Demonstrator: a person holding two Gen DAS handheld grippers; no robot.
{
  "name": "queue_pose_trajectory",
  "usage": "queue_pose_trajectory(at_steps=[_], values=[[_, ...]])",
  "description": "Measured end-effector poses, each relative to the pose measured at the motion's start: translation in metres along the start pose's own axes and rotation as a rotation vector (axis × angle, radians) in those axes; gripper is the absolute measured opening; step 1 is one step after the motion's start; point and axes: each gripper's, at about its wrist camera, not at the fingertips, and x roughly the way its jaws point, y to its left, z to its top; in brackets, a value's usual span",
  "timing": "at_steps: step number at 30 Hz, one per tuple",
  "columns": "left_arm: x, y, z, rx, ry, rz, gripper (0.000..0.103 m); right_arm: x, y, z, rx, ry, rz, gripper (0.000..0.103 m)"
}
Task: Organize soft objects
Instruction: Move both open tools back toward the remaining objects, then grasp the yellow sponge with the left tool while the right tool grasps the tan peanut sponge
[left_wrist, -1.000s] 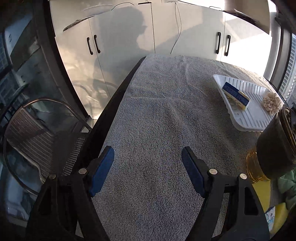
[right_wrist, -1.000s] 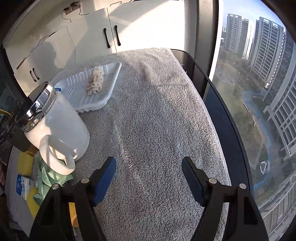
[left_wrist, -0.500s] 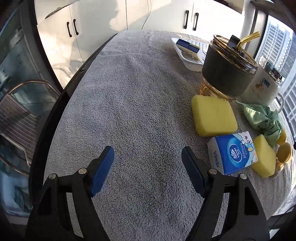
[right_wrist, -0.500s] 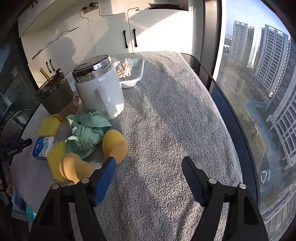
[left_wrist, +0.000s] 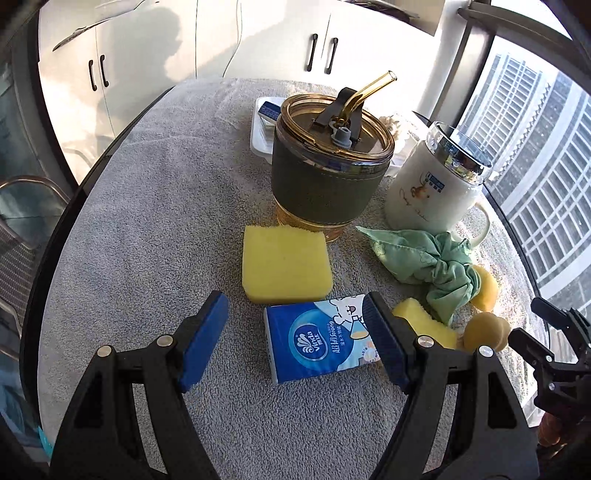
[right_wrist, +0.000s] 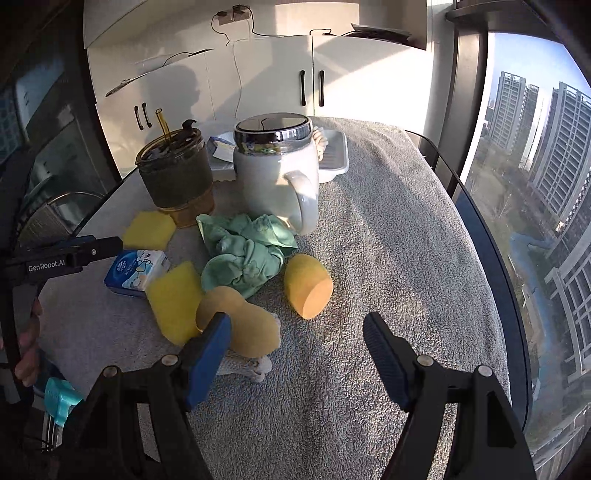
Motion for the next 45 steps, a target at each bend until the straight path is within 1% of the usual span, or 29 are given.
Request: queue_pose_trajectory(at_steps=[2,4,5,7,9,10,12,14,16,19,21,22,29,30,32,33,34,35,37,40,42,43,45], values=[[0.011,-0.004,0.008,0.004,0.014,0.011,0.074,0.002,0.005,0.002,-0.017,-0.004,-0.015,0.076],[0.024,-0.006,0.015,0.002,0.028,0.038,0.074,0.006,0.007,0.006,-0.027,-0.005,-0.005,0.076],[0.032,-0.005,0.017,-0.004,0.039,0.038,0.074,0.008,0.009,0.007,-0.027,-0.006,-0.005,0.076],[0.047,-0.003,0.021,-0.017,0.069,0.042,0.074,0.011,0.01,0.008,-0.023,-0.005,0.01,0.076],[0.055,-0.004,0.024,-0.006,0.061,0.084,0.074,0.013,0.011,0.01,-0.012,-0.002,0.036,0.076],[0.058,-0.004,0.026,-0.002,0.063,0.09,0.074,0.014,0.011,0.01,-0.008,0.004,0.047,0.076],[0.068,-0.001,0.029,-0.02,0.091,0.064,0.074,0.016,0.013,0.01,-0.003,0.007,0.06,0.076],[0.079,0.005,0.031,-0.047,0.136,0.066,0.074,0.016,0.016,0.01,-0.012,0.005,0.058,0.076],[0.078,0.005,0.031,-0.045,0.112,0.078,0.074,0.016,0.019,0.01,-0.02,0.004,0.059,0.076],[0.078,0.007,0.03,-0.063,0.099,0.067,0.073,0.017,0.022,0.01,-0.024,0.006,0.07,0.076],[0.077,0.006,0.028,-0.056,0.091,0.077,0.068,0.018,0.024,0.01,-0.028,0.008,0.078,0.076],[0.077,0.005,0.028,-0.048,0.088,0.077,0.063,0.019,0.026,0.01,-0.032,0.01,0.079,0.076],[0.066,0.007,0.023,-0.06,0.067,0.046,0.062,0.019,0.028,0.008,-0.036,0.014,0.1,0.076],[0.065,0.006,0.023,-0.06,0.066,0.05,0.062,0.02,0.028,0.007,-0.036,0.02,0.11,0.075],[0.064,0.006,0.025,-0.057,0.061,0.05,0.062,0.02,0.03,0.006,-0.041,0.032,0.13,0.064],[0.064,0.006,0.025,-0.059,0.06,0.049,0.062,0.02,0.032,0.006,-0.044,0.037,0.144,0.061],[0.063,0.006,0.024,-0.059,0.059,0.049,0.062,0.021,0.033,0.005,-0.048,0.042,0.158,0.055],[0.062,0.007,0.024,-0.059,0.057,0.047,0.062,0.021,0.035,0.005,-0.051,0.05,0.171,0.052],[0.063,0.01,0.025,-0.058,0.054,0.046,0.062,0.022,0.038,0.004,-0.063,0.066,0.189,0.05],[0.062,0.012,0.026,-0.058,0.052,0.044,0.062,0.027,0.045,0.001,-0.088,0.089,0.2,0.05],[0.062,0.013,0.026,-0.059,0.051,0.045,0.062,0.031,0.046,0.0,-0.083,0.103,0.212,0.049],[0.062,0.015,0.026,-0.059,0.049,0.044,0.062,0.032,0.046,-0.001,-0.076,0.107,0.224,0.042],[0.062,0.017,0.027,-0.059,0.045,0.044,0.062,0.031,0.046,-0.002,-0.069,0.107,0.244,0.04]])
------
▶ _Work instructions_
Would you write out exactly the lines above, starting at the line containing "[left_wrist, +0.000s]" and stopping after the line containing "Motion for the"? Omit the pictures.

▶ _Your response_
[left_wrist, +0.000s] 
[right_wrist, +0.000s] 
Motion for the next 45 steps, a target at each bend until the straight path is within 1% of the usual span, or 29 are given.

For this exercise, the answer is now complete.